Fui Clarice por um dia
26 de junho de 2026Nasci na zona rural de um município do interior de São Paulo chamado Cândido Mota.
Meu pai Sebastião escolheu como a mulher de sua vida uma prima de primeiro grau e, enfrentando a oposição da família, se casaram. Sebastião e Jovina tiveram 8 filhos.
Meu pai estudou até o terceiro ano, mas era um visionário; fazia coisas que, para sua época, eram inimagináveis.
Ele era engenheiro elétrico e, sem nunca ter estudado, conseguiu levar energia elétrica até nossa casa usando uma motobomba.

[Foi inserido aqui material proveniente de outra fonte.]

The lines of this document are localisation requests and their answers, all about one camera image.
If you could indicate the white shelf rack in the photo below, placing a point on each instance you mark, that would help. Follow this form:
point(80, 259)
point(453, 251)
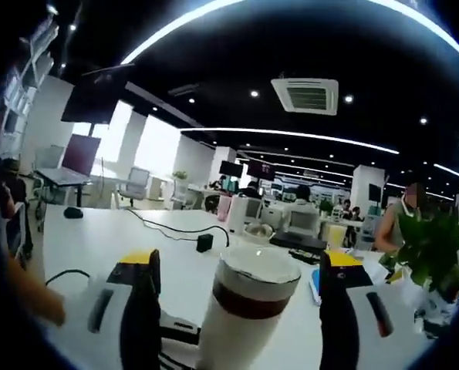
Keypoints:
point(40, 61)

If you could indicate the white plant wrapping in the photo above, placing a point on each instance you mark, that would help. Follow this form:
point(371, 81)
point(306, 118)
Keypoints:
point(437, 312)

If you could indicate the black power adapter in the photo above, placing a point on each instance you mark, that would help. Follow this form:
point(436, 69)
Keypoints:
point(205, 243)

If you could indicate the small potted plant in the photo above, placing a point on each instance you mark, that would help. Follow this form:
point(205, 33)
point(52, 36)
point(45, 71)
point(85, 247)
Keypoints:
point(326, 206)

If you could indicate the black laptop stand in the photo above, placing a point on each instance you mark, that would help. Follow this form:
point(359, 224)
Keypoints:
point(78, 196)

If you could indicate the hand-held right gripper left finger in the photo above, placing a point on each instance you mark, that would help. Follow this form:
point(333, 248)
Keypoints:
point(140, 316)

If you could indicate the black pillar monitor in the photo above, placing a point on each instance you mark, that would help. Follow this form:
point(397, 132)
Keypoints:
point(376, 192)

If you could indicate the laptop with maroon screen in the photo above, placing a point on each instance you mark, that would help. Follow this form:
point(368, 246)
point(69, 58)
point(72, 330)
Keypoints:
point(82, 156)

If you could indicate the grey office chair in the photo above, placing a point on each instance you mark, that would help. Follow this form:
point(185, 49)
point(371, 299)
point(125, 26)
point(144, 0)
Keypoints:
point(304, 223)
point(138, 179)

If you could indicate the white brown cup lid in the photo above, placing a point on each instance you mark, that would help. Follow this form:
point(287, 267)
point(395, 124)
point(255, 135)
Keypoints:
point(248, 300)

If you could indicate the pale yellow drink cup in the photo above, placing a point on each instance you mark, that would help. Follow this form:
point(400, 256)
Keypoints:
point(335, 237)

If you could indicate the small green plant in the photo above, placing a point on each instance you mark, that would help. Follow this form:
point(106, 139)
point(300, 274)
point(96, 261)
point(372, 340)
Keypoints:
point(180, 175)

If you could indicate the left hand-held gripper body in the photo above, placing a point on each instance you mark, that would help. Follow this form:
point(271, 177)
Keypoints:
point(90, 293)

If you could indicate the white water cup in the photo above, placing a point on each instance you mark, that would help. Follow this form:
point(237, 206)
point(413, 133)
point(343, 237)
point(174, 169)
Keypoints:
point(237, 343)

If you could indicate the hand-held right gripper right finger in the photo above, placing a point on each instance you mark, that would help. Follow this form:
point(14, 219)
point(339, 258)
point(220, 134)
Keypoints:
point(335, 316)

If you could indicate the black computer mouse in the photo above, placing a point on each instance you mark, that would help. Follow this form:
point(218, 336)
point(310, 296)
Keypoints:
point(73, 212)

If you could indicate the white box appliance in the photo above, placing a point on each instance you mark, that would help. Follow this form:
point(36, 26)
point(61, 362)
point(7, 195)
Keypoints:
point(237, 216)

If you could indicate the hanging black television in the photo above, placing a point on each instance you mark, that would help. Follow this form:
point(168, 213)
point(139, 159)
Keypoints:
point(90, 104)

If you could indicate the white office chair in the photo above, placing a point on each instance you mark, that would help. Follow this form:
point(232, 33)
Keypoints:
point(181, 190)

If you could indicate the black keyboard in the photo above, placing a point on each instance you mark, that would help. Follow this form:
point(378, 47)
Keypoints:
point(304, 255)

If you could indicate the green leafy plant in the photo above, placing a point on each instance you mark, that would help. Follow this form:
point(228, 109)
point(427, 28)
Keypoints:
point(429, 250)

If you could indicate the glass bowl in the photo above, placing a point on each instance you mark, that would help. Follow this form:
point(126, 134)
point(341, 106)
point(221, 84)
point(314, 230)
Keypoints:
point(258, 231)

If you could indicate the yellow packet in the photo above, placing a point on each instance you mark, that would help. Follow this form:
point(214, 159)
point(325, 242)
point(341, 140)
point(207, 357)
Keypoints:
point(400, 275)

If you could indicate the pink cup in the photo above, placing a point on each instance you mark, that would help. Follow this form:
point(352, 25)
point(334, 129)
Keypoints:
point(224, 210)

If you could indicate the black flat device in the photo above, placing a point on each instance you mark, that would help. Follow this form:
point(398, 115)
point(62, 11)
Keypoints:
point(298, 241)

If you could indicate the curved ceiling light strip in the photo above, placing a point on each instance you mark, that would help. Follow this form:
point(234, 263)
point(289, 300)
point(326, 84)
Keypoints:
point(175, 23)
point(291, 133)

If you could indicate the white table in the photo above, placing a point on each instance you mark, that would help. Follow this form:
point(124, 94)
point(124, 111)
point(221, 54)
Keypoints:
point(109, 239)

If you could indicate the blue tissue pack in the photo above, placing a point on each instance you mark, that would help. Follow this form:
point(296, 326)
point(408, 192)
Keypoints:
point(316, 285)

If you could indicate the ceiling air conditioner vent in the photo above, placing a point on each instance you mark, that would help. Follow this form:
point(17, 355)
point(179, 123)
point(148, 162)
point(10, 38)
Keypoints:
point(304, 96)

Todo final de ano íamos para a casa de meus avós maternos em São Paulo. Era uma viagem deliciosa, todos dentro de uma Kombi, falando ao mesmo tempo, fazendo brincadeiras com as cores e as marcas dos carros que passavam.
Minha mãe levava muita comida. A preferida era um frango cozido. Ele tinha um caldo grosso e bem temperado, e minha mãe colocava farinha de milho, fazendo uma farofa bem úmida.
Sinto o cheiro dele até hoje. Era muito bom; cheirava amor e cuidado.
A viagem demorava 8 horas até São Paulo e pelo menos mais 4 horas dentro da cidade. Não existia Google Maps nem GPS; meu pai se guiava pelas placas até chegar ao bairro. Achava a avenida principal daquele bairro e seguia em frente.
Sempre chegamos na casa de meus avós, a hora não tinha importância, importante era estarmos lá cheios de saudades, de coisas que levávamos, alimentos da roça, como abóboras, milho até carnes de porco e de frango para as festas.